L'occupation française en Algérie a utilisé l'une des ruses les plus astucieuses pour exploiter les sentiments religieux de la population et la dissuader de lui résister. En effet, il a cherché à obtenir des hautes institutions religieuses de l'époque une fatwa déclarant qu'il est interdit de combattre l'occupation . Le gouverneur général français confie cette tâche à l'un des personnages les plus controversés de l'histoire de l'occupation française en Algérie, à savoir Léon Roche, un soldat et traducteur qui a travaillé dans l'armée française en Algérie.
Léon Roche a mentionné dans son livre "32 ans au sein de l'Islam", qui a été traduit et commenté par Muhammad Khair Mahmoud al-Bikai, que le père de Léon Roche avait participé à l'occupation française de l'Algérie en l'an 1830. Il rejoint l'armée deux ans plus tard, et a pu apprendre l'arabe et s'intégrer dans la société en se rapprochant des Algériens. Il se mêle à eux dans les cafés et assiste aux séances du tribunal musulman, et est également devenu traducteur pour l'administration française. Lors de l'armistice entre la France et El Amir Abdul Qadir, connu sous le nom de "traité de Tafneh", il a pu convaincre El Amir Abdul Qadir qu'il s'était converti à l'islam et avait changé son nom en "Hajj Omar". Il leur a montré qu'il avait fait une bonne conversion à l'islam et qu'il voulait rejoindre l'État du prince, afin que ce dernier le prenne comme traducteur et écrivain personnel. Cependant, après la fin de l'armistice entre l'émir Abd al-Qadir et les Français, Léon Roche s'enfuit et déclare qu'il n'est pas musulman, avant d'être démasqué comme espion par les Français.

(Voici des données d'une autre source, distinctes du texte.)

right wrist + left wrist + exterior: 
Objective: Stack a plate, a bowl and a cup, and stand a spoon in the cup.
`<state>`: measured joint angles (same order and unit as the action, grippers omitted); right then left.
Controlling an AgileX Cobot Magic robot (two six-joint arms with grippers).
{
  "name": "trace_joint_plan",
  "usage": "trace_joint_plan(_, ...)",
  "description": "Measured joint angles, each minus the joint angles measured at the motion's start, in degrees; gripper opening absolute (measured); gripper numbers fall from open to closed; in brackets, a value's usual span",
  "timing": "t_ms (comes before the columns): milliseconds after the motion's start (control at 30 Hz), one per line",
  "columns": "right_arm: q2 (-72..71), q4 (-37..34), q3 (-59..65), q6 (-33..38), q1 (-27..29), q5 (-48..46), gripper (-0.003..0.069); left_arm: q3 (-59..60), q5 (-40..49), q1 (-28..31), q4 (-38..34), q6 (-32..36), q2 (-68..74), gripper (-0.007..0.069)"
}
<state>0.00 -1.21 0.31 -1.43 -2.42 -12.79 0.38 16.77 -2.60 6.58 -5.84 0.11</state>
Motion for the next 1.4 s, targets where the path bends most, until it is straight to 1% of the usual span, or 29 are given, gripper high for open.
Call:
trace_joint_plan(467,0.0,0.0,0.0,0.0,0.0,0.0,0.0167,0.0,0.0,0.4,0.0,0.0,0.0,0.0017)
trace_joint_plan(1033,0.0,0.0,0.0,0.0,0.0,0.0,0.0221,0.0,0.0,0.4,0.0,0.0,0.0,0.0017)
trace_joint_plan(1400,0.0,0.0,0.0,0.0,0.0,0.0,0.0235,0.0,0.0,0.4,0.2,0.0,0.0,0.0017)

Les Français ont été confrontés à une résistance armée dans toutes les régions d'Algérie. La plus importante fut sans doute celle de l'Emir Abdul Qadir. Ils ont également souffert de l'exode massif de la population suite à l'occupation de leurs terres. Ils refusaient de vivre sur les terres occupées par les Français, qu'ils considéraient comme des "terres de mécréants", soumises à un souverain mécréant avec lequel ils n'avaient pas le droit de commercer ni d'obéir. Les statistiques montrent que plus des deux tiers de la population de la capitale algérienne sont partis après l'occupation française. Les restrictions françaises en matière de culte, la fermeture des mosquées et leur politique de répression n'ont fait que renforcer ce constat. Ce n'est pas dans leur intérêt car ils ne trouvent pas les ouvriers, les commerçants et les agriculteurs nécessaires.
Les Français jouent donc sur les cordes religieuses pour étouffer ces révolutions et obliger la population à cesser d'émigrer. Tout cela a été réalisé par des fatwas émises par des ordres soufis en Algérie, dont le plus important était la Tijaniyya, le cheikh de cette dernière, Muhammad al-Saghir, étant en conflit avec Abd el-Qader. En outre, la fatwa a été approuvée par les principales institutions islamiques de l'époque, qui avaient une influence et une légitimité religieuse parmi les musulmans. Les plus importantes d'entre elles étaient Kairouan en Tunisie, Al-Azhar en Égypte et les savants de la Mecque et de Médine dans le Hedjaz. Ils ont également émis une fatwa contre la lutte anti- française, approuvée par les cheikhs d'Alexandrie. Le plus grand succès pour Léon Roche et l'occupation française fut la fatwa émise par le Sharif de la Mecque et ses savants.